【cs231n assignment1】KNN

个人学习笔记
date:2023.01.02

Goals

在这里插入图片描述

  • 理解图像分类步骤以及数据驱动方法(训练、预测阶段)
  • 理解如何分配训练、验证、测试集,并使用验证集进行超参数调参
  • 掌握使用Numpy书写高效向量代码的能力
  • 完成并应用KNN分类器

数据集及其处理

# Subsample the data for more efficient code execution in this exercise
num_training = 5000
mask = list(range(num_training))
X_train = X_train[mask]
y_train = y_train[mask]

num_test = 500
mask = list(range(num_test))
X_test = X_test[mask]
y_test = y_test[mask]

# Reshape the image data into rows
X_train = np.reshape(X_train, (X_train.shape[0], -1))
X_test = np.reshape(X_test, (X_test.shape[0], -1))
print(X_train.shape, X_test.shape)

分析:

  1. 输出为(5000, 3072) (500, 3072)
  2. 提取其中的5000个作为training set,其中的500个作为test set。
  3. 使用np.reshape()将image尺寸由32x32x3拉直为一个行向量,因为我们要算distance是将所有元素运算相加。-1则表示让编译器自行判断该换成什么shape。

KNN分类器

classifier = KNearestNeighbor()
classifier.train(X_train, y_train)

分析:

  1. 创建分类器对象
  2. 训练模型

距离计算

本次作业均用欧氏距离:
d ( i , j ) = ∑ q ( X i p − X t r a i n j p ) 2 d(i,j)= \sqrt[]{\sum_{q}(X_{i}^p-Xtrain_{j}^p)^2 } d(i,j)=q(XipXtrainjp)2
(一) 使用2个循环来编写距离

  1. 函数np.sqrt()表示开方
  2. 函数np.sum()表示求和
  3. 函数np.square()表示平方
  4. 两个循环ij表示测试集和训练集的序号
  5. 将第i个测试图像和第j个训练图像做运算得到欧氏距离,存储到dists[i,j],且X[i,:]表示第i个测试图像的所有元素的行向量,X_train[j,:]表示训练图像所有元素的行向量,直接做减法即可。
    def compute_distances_two_loops(self, X):
        """
        Compute the distance between each test point in X and each training point
        in self.X_train using a nested loop over both the training data and the
        test data.

        Inputs:
        - X: A numpy array of shape (num_test, D) containing test data.

        Returns:
        - dists: A numpy array of shape (num_test, num_train) where dists[i, j]
          is the Euclidean distance between the ith test point and the jth training
          point.
        """
        num_test = X.shape[0]
        num_train = self.X_train.shape[0]
        dists = np.zeros((num_test, num_train))
        for i in range(num_test):
            for j in range(num_train):
                #####################################################################
                # TODO:                                                             #
                # Compute the l2 distance between the ith test point and the jth    #
                # training point, and store the result in dists[i, j]. You should   #
                # not use a loop over dimension, nor use np.linalg.norm().          #
                #####################################################################
                # *****START OF YOUR CODE (DO NOT DELETE/MODIFY THIS LINE)*****

                dists[i,j] = np.sqrt(np.sum(np.square(X[i,:]-self.X_train[j,:])))
                #dists[i,j]=np.sqrt(np.sum(np.square(X[i,:]-self.X_train[j,:])))

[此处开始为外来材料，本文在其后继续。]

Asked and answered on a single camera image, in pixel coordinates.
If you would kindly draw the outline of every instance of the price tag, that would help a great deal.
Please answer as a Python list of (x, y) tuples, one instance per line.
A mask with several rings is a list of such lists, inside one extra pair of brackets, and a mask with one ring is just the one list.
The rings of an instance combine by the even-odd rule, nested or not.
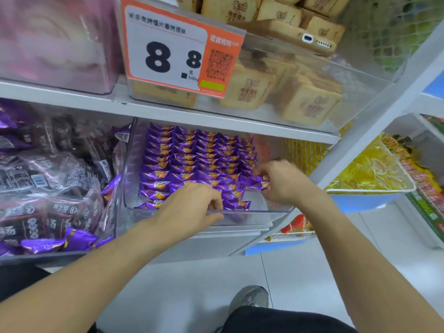
[(128, 78), (224, 98), (244, 35), (121, 0)]

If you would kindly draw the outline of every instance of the tiled floor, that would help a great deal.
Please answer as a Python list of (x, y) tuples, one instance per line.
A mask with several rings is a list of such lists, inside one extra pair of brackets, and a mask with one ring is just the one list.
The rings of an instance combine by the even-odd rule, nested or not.
[[(348, 217), (444, 317), (444, 251), (426, 248), (394, 204)], [(274, 308), (351, 324), (317, 239), (262, 255), (148, 265), (98, 324), (107, 333), (212, 332), (236, 292), (251, 284), (268, 288)]]

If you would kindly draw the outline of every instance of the beige snack package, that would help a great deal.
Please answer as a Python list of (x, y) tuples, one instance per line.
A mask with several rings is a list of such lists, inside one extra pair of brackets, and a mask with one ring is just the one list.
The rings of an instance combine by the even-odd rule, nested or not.
[(221, 106), (257, 110), (267, 99), (276, 76), (264, 62), (238, 58), (231, 74)]
[(330, 56), (336, 50), (336, 43), (326, 38), (308, 33), (305, 29), (294, 27), (277, 20), (260, 20), (245, 23), (234, 23), (238, 28), (259, 36), (278, 38), (284, 42), (295, 44), (314, 51), (322, 56)]
[(281, 118), (310, 126), (322, 125), (339, 106), (344, 90), (326, 73), (296, 74), (284, 85), (278, 104)]
[(257, 20), (274, 19), (298, 27), (301, 23), (302, 12), (295, 6), (282, 0), (262, 0), (256, 16)]
[(328, 17), (336, 17), (349, 2), (350, 0), (305, 0), (304, 8)]
[(197, 13), (197, 5), (199, 3), (199, 0), (177, 0), (177, 3), (179, 4), (179, 8), (181, 10)]
[(269, 70), (276, 76), (276, 82), (270, 93), (279, 94), (288, 78), (296, 73), (297, 67), (294, 59), (290, 57), (275, 59), (266, 56), (262, 57), (261, 61), (263, 61), (266, 66), (268, 66)]
[(307, 9), (302, 9), (300, 27), (307, 30), (310, 34), (326, 38), (336, 44), (339, 43), (345, 32), (344, 26), (332, 23), (327, 17)]
[(196, 104), (197, 94), (187, 92), (171, 87), (145, 83), (137, 80), (129, 80), (131, 82), (134, 97), (141, 100), (149, 100), (147, 96), (155, 97), (173, 102), (184, 107), (193, 107)]
[(260, 5), (261, 0), (203, 0), (201, 14), (226, 23), (249, 22)]

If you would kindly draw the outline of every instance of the black pants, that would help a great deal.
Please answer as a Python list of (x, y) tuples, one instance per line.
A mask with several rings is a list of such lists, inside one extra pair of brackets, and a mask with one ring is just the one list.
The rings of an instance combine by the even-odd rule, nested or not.
[[(0, 266), (0, 302), (50, 273), (32, 265)], [(87, 333), (97, 333), (94, 324)], [(317, 313), (243, 306), (226, 320), (222, 333), (357, 333), (332, 317)]]

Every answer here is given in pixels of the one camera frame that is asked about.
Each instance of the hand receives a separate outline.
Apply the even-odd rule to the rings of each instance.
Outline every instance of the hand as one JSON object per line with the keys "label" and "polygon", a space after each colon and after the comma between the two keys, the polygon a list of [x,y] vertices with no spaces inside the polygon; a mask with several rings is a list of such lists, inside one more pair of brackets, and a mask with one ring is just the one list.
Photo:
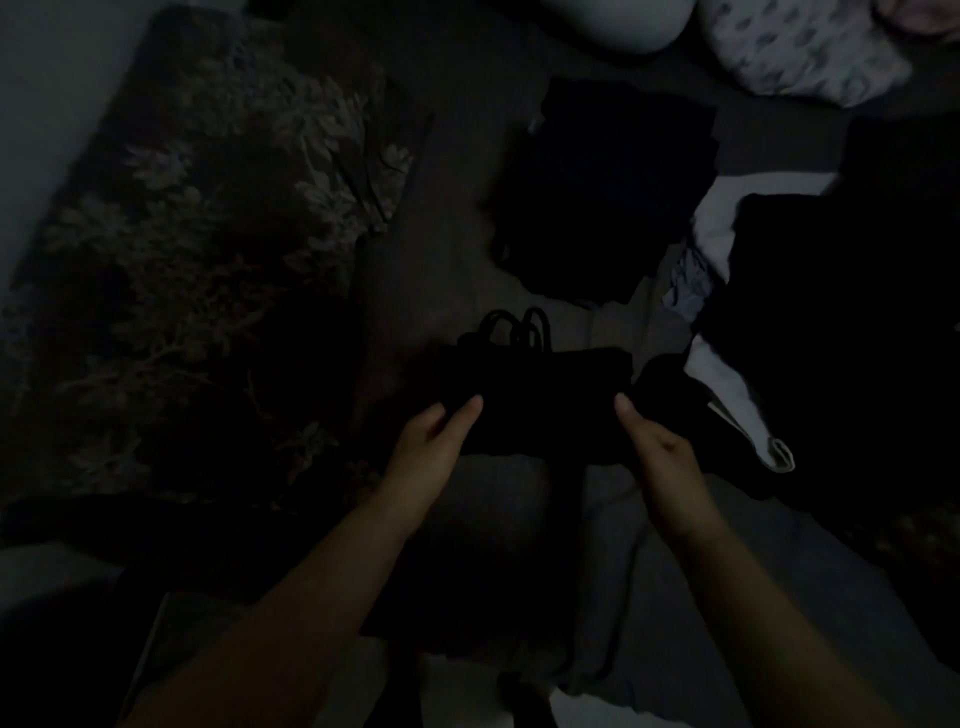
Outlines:
{"label": "hand", "polygon": [[616,396],[613,408],[634,444],[647,510],[671,549],[686,554],[730,533],[693,447],[663,425],[645,419],[624,394]]}
{"label": "hand", "polygon": [[444,489],[470,428],[480,417],[483,399],[469,400],[441,427],[446,415],[439,402],[407,423],[394,447],[375,504],[413,533]]}

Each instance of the person's left hand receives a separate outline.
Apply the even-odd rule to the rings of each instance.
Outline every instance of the person's left hand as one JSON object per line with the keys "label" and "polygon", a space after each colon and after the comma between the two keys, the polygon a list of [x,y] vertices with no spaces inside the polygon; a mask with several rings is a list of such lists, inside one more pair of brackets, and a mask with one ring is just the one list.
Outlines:
{"label": "person's left hand", "polygon": [[446,415],[439,402],[407,423],[394,447],[374,499],[413,533],[444,489],[470,428],[480,417],[483,399],[469,400],[441,427]]}

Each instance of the white pillow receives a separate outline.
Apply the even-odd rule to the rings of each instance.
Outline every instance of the white pillow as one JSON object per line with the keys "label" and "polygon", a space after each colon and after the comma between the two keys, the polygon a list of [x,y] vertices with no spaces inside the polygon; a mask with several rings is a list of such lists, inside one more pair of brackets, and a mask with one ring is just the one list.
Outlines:
{"label": "white pillow", "polygon": [[753,93],[862,104],[910,77],[870,0],[701,0],[704,36]]}
{"label": "white pillow", "polygon": [[618,53],[653,53],[686,26],[695,0],[543,0],[578,33]]}

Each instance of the pink fabric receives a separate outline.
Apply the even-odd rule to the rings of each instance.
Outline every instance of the pink fabric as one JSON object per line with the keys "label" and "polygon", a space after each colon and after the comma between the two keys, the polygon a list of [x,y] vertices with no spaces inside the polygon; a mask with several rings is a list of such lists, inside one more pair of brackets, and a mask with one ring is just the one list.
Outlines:
{"label": "pink fabric", "polygon": [[960,0],[874,0],[874,7],[907,33],[960,39]]}

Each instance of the forearm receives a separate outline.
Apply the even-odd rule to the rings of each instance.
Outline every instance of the forearm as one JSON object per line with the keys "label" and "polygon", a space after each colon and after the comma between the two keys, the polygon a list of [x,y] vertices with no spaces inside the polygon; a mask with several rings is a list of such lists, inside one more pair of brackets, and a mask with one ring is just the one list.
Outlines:
{"label": "forearm", "polygon": [[905,725],[732,533],[694,549],[682,563],[756,726]]}
{"label": "forearm", "polygon": [[410,532],[382,501],[354,510],[128,725],[309,725]]}

                # *****END OF YOUR CODE (DO NOT DELETE/MODIFY THIS LINE)*****
        return dists

(二) 使用一个循环来编写距离

  1. 一个以i测试集序号为条件的循环,代码X_train - X[i,:]表示训练集5000张图像和第i张测试图像相减,然后再做一系列运算,将结果存储到dists[i,:]表示第i张测试图像和5000张训练图像的欧氏距离
  2. np.sum(a,axis=1)表示矩阵a的纵轴元素相加,既每一行的3072的元素平方后相加,得到一个5000个元素的行向量
    def compute_distances_one_loop(self, X):
        """
        Compute the distance between each test point in X and each training point
        in self.X_train using a single loop over the test data.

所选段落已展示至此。